Bunu yapacak yatırımcının ve işgücünün de Türkiye'de bulunduğuna işaret eden Yenigün, ancak otomotiv sektörüne ilişkin sabahleyin kalktıkları zaman “bugün ne vergi çıktı?” diye gazetelere baktıklarını kaydetti.

Yenigün, “Türkiye'de teşvik paketi diyoruz, teşvik paketini hatmettik ama detaylarını okuyorum ama hangi başlıkta olursa olsun otomotive teşvik yok. Bunu bir kenara yazın; otomotive teşvik yok. 1. bölge tarifi var, ama yok. Öbür tarafta 'yüzde 40 katma değer yaratması lazım' diyorlar teşvike girmesi için biz yüzde 40 katma değer yaratan bir durum bilmiyoruz otomotivde. Öyle bir şey yok” diye konuştu.

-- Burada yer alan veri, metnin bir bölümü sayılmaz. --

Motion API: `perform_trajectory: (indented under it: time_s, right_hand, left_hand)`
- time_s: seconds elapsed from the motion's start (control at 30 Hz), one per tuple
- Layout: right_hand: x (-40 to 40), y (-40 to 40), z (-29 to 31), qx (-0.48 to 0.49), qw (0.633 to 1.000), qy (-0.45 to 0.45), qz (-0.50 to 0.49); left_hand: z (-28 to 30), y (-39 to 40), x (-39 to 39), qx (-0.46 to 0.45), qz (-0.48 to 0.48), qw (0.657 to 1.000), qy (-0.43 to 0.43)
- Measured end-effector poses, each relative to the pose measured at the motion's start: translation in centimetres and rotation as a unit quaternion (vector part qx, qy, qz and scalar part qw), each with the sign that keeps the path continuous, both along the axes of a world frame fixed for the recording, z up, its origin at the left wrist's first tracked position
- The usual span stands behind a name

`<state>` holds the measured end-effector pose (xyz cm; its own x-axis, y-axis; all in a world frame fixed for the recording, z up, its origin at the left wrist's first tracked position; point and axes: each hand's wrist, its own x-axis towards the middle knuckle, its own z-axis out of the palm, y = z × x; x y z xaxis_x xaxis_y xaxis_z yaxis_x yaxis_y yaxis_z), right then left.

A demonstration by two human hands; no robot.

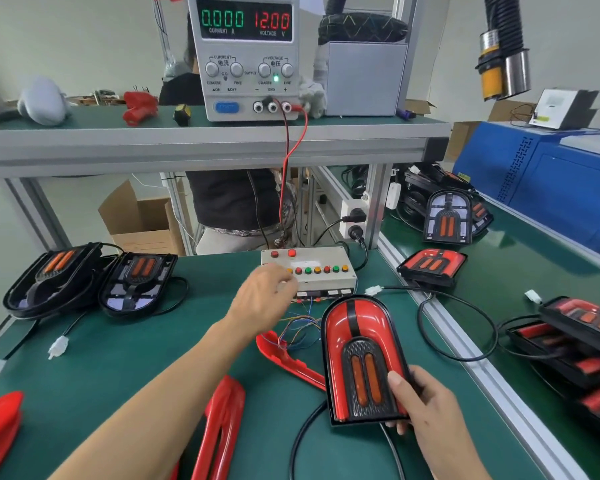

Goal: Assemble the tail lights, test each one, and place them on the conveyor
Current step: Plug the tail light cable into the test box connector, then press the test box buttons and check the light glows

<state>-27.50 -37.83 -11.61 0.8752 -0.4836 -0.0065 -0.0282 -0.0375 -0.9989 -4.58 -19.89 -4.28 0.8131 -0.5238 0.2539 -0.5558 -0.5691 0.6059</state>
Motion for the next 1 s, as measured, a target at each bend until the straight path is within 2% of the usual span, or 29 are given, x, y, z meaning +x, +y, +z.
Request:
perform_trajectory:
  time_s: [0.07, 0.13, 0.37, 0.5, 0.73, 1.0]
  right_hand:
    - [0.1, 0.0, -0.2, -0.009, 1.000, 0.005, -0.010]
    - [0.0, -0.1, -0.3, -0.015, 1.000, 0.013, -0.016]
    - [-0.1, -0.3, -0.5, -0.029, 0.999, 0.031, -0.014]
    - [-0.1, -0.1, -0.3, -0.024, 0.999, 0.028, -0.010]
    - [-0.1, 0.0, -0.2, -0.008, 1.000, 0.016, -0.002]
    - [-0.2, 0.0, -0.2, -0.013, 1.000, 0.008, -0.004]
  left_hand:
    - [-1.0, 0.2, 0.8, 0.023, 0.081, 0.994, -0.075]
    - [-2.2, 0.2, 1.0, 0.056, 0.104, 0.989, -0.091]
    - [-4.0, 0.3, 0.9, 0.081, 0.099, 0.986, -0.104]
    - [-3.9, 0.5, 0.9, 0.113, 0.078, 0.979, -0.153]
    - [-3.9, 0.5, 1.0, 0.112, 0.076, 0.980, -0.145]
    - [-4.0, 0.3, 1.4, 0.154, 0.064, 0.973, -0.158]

Oyak Renault Genel Müdürü Tarık Tunalıoğlu

Oyak Renault Genel Müdürü Tarık Tunalıoğlu ise, otomotiv sektörü açısından Türkiye'de bir tek tehdit olduğunu bildirerek, bunun da ömrünü tamamlamış araçların devreden kaldırılması ile ilgili yönetmeliğin yürürlükte olmasına rağmen uygulanmaması olduğunu söyledi.

Haberin Devamı

Tunalıoğlu, bu arabaların hala ekonomik değerlerinin ve kullanımdaki vergi avantajlarının olduğunu dile getirerek, “Dolayısıyla bunlar bir türlü pazardan çıkamıyorlar. Çıkamadıkları için de aşırı yakıt sarfiyatı ve çevre kirliliği bazıları çok eski model olmasından dolayı emniyetsizlikleri konusu tabii rahatsız edicidir” dedi.

Türkiye'de üretilen bütün modellerin yerli otomobil sayılacağını dile getiren Tunalıoğlu, aynı zamanda küresel tüm markaların 2010-2013 yılları arasında en az bir modelinin elektrikli olacağını deklare ettiklerini anlattı.

Tarık Tunalıoğlu, şunları kaydetti:
“Elektrikli otomobil çevreci bir çözümdür, bir gerekliliktir ama yerli markanın hayali olmamalıdır. Yerli marka otomobil için grubumuzun hazır olduğu ve gelen teklifleri değerlendireceği işareti en son Cenevre Otomobil Fuarı'nda en üst düzey yönetici tarafından açıklandı. Sayın bakanımız teşvikleri yerli marka için bir işaret fişeği olarak değerlendirmiş, tabii çok heyecanlıyız ve bu bizi mutlu etti. Ama biz o işaret fişeklerinden bir tanesini 2009 yılında gördük, büyük yatırımlara teşvik konusunda.

Daha sonra uygulama konusunda maalesef aynı hızla gidemedik. Şimdi bu teşvik paketinin de kesinleşmesi ile otomotive cash (nakit) girdisi yok. Teşvikte cash şartı yok. Önce üreteceksiniz, sonra kazanacaksınız sonra vergiden düşeceksiniz, böyle uzun bir süreç var. Dolayısıyla zaten mevcut bir şirketinizin olması lazım. O yüzden sıfırdan başlayıp yapmanız zaten zor gibi.”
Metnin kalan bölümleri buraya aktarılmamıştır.